Task to complete
Please, without any pictures, set down exactly the part of the listing below that opens with the line containing "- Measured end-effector" and closes with the line containing "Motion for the".

Records for this task
────
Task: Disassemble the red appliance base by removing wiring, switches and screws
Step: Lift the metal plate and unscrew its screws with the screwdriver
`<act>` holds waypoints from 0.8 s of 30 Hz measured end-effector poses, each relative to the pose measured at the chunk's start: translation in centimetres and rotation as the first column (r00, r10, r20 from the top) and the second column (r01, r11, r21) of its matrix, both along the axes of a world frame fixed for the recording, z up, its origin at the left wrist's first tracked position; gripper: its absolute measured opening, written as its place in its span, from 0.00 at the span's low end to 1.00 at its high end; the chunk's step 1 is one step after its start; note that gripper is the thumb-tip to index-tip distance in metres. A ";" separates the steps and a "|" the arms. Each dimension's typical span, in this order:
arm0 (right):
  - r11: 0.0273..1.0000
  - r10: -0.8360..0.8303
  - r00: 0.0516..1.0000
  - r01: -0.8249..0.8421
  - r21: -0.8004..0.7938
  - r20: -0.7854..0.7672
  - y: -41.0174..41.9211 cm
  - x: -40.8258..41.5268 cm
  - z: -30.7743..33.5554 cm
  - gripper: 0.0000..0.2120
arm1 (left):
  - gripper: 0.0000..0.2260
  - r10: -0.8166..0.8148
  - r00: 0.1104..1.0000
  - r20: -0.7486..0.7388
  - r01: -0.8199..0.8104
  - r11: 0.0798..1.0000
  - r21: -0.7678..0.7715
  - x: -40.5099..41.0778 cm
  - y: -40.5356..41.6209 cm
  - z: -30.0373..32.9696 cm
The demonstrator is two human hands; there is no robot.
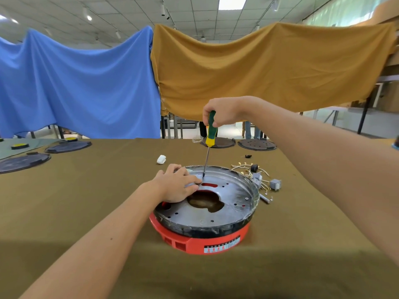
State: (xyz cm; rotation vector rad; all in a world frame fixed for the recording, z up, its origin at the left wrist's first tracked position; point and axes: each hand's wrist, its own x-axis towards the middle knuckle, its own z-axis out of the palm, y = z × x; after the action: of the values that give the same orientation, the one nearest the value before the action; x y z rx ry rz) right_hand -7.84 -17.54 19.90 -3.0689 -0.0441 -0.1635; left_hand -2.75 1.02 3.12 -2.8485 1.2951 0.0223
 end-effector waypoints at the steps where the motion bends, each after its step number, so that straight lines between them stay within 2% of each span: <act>1: 1.000 -0.020 1.000 0.020 -0.019 -0.003 0.1 0.0 -0.1 0.08 | 0.19 0.000 1.000 -0.002 0.000 1.000 -0.003 0.0 0.0 0.0; 2: 0.997 -0.045 0.999 0.044 -0.071 -0.002 0.3 0.1 -0.3 0.09 | 0.19 0.001 1.000 -0.004 -0.001 1.000 -0.006 0.0 0.0 0.0; 4: 0.953 -0.125 0.992 0.124 -0.275 0.013 0.6 0.4 -0.6 0.20 | 0.19 0.003 1.000 -0.006 -0.003 1.000 -0.008 0.0 0.1 0.0; 6: 0.909 -0.130 0.989 0.149 -0.388 0.074 0.8 0.9 -0.9 0.20 | 0.19 0.002 1.000 -0.004 -0.002 1.000 -0.008 0.0 0.0 -0.1; 8: 0.946 -0.093 0.991 0.118 -0.302 0.095 0.9 1.3 -1.0 0.16 | 0.19 0.004 1.000 0.001 -0.004 1.000 -0.012 0.0 0.0 -0.1; 10: 0.981 -0.022 0.996 0.038 -0.189 0.089 0.7 1.4 -0.9 0.09 | 0.19 0.004 1.000 -0.002 -0.004 1.000 -0.013 0.1 0.0 -0.2; 12: 0.998 0.057 0.994 -0.055 -0.028 0.088 0.1 1.3 -0.7 0.04 | 0.18 0.002 1.000 -0.004 -0.002 1.000 -0.009 0.1 0.0 -0.2; 15: 0.969 0.099 0.991 -0.118 0.219 0.094 -0.4 0.7 -0.6 0.15 | 0.18 0.001 1.000 0.000 -0.001 1.000 -0.011 0.1 0.0 -0.1; 17: 0.961 0.065 0.995 -0.084 0.265 0.081 -0.5 0.8 -0.7 0.16 | 0.18 0.000 1.000 -0.004 0.000 1.000 -0.012 0.1 -0.1 -0.1; 19: 0.982 -0.001 0.998 -0.012 0.189 0.067 -0.4 1.0 -1.0 0.10 | 0.19 0.001 1.000 -0.010 -0.001 1.000 -0.007 0.1 -0.1 -0.1; 22: 0.977 -0.133 0.986 0.147 -0.152 0.096 -0.1 1.2 -1.5 0.23 | 0.19 0.000 1.000 -0.013 0.000 1.000 -0.008 0.1 -0.1 -0.1; 24: 0.958 -0.117 0.981 0.153 -0.244 0.157 0.3 1.5 -1.6 0.23 | 0.18 0.001 1.000 -0.012 -0.002 1.000 -0.009 0.1 0.0 -0.1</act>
State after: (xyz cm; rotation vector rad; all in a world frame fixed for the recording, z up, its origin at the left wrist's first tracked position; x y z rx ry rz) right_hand -6.38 -17.24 18.27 -3.3111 0.1507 -0.4136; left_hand -2.67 1.00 3.04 -2.8617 1.2987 0.0341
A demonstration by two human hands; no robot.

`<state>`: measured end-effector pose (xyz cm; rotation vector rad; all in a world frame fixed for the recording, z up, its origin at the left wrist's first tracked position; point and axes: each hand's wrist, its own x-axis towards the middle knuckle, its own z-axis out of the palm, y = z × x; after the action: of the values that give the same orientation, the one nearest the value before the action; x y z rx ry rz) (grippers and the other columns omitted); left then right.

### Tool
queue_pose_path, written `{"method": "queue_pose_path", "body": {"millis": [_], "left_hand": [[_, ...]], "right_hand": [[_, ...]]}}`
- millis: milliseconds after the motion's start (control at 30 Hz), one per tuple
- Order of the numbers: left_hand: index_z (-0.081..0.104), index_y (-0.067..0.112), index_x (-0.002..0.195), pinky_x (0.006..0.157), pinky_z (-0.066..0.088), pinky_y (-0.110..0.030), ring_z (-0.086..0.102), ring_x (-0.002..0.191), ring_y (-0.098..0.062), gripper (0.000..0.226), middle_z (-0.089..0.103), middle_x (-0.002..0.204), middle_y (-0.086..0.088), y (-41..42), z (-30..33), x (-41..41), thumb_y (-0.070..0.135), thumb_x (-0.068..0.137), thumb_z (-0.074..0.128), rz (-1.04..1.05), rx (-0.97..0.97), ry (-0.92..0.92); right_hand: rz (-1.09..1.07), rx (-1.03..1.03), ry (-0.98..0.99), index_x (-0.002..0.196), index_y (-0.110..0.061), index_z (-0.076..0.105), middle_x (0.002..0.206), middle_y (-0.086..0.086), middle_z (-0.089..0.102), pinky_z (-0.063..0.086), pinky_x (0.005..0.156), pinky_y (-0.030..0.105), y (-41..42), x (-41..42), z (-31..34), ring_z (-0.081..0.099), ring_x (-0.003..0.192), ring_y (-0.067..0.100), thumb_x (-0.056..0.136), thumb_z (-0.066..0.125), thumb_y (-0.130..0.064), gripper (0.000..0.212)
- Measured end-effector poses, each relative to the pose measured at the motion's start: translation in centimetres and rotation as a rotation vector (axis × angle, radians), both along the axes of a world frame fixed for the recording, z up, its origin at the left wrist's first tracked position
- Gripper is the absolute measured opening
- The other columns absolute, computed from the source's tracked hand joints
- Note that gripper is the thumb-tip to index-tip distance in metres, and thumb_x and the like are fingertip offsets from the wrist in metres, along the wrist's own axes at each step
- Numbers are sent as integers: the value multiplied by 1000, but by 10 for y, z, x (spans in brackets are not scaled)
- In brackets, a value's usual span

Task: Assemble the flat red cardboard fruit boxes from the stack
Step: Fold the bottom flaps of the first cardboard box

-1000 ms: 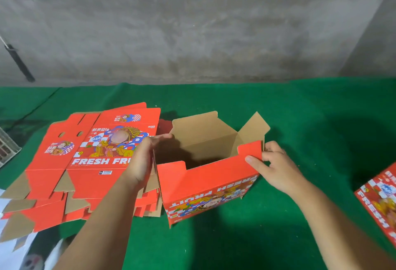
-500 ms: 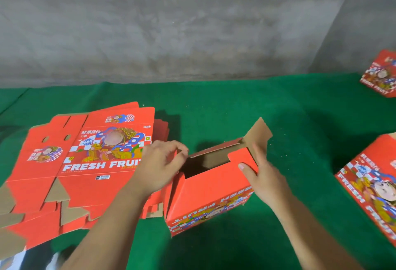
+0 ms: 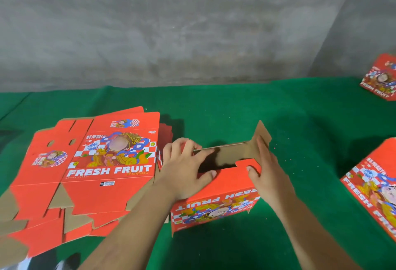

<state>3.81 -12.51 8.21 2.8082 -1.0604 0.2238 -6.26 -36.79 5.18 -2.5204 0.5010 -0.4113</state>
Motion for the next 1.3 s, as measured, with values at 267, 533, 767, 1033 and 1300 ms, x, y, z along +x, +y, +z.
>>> {"method": "queue_pose_path", "body": {"millis": [267, 533, 767, 1033, 1300], "left_hand": [[37, 62, 142, 103, 24, -46, 30, 129, -31, 79, 39, 136, 8, -18, 15, 41, 93, 73, 13, 199, -184, 208], [-7, 70, 149, 105, 24, -47, 35, 124, -30, 71, 34, 132, -7, -11, 7, 64, 91, 83, 9, 145, -114, 381], [19, 38, 162, 91, 40, -46, 43, 101, -17, 83, 44, 114, 11, 7, -28, 47, 74, 94, 49, -169, -429, 30], [67, 44, 122, 113, 28, -48, 43, 131, -12, 33, 49, 138, 23, 13, -24, 22, 61, 99, 51, -259, -206, 198], [-18, 40, 160, 121, 32, -51, 39, 147, -34, 145, 9, 163, -11, -6, -31, 11, 84, 60, 76, 524, -90, 504]], "right_hand": [[142, 4, -148, 162, -22, 35, 169, -15, 21, 25, 110, 10, -2, 7, -11, 30, 151, 3, 98, 52, 1, 70], [216, -89, -318, 118, -21, 66, 151, -6, 55, 38, 115, 32, 4, -9, -31, 46, 145, 17, 93, 60, -15, 27], [89, 11, -159, 145, -18, 50, 131, 4, 50, 31, 111, 42, -1, 12, -14, 42, 128, 28, 93, 34, -66, 72], [-69, 409, 99, 117, -28, 39, 125, 8, 57, 47, 97, 42, -7, 38, -4, 60, 111, 27, 89, 54, -75, 57], [13, 87, 434, 133, -45, 35, 116, -6, 36, 52, 83, 39, -19, 39, 4, 63, 94, 20, 66, 78, -72, 84]]}}
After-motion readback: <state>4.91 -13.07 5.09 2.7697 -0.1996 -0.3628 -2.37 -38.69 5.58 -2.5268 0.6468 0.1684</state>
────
Written reply
- Measured end-effector poses, each relative to the pose measured at the motion's start: translation in centimetres and rotation as a rotation vector (axis × angle, radians), both along the axes of a world frame fixed for the recording, z up, its origin at the left wrist's first tracked position
- Gripper is the absolute measured opening
- The other columns absolute, computed from the source's tracked hand joints
- Note that gripper is the thumb-tip to index-tip distance in metres, and thumb_x and the like are fingertip offsets from the wrist in metres, along the wrist's own axes at each step
- Numbers are sent as integers: the value multiplied by 1000, but by 10 for y, z, x (spans in brackets are not scaled)
- In brackets, a value's usual span

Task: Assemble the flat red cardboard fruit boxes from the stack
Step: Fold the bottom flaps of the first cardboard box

-1000 ms: 
-500 ms: 
+0 ms: 

<state>3.81 -12.51 8.21 2.8082 -1.0604 0.2238 -6.26 -36.79 5.18 -2.5204 0.5010 -0.4113</state>
Motion for the next 1.3 s, as measured, with values at 267, 533, 767, 1033 and 1300 ms, x, y, z along +x, +y, +z.

The exercise is finished and nothing remains.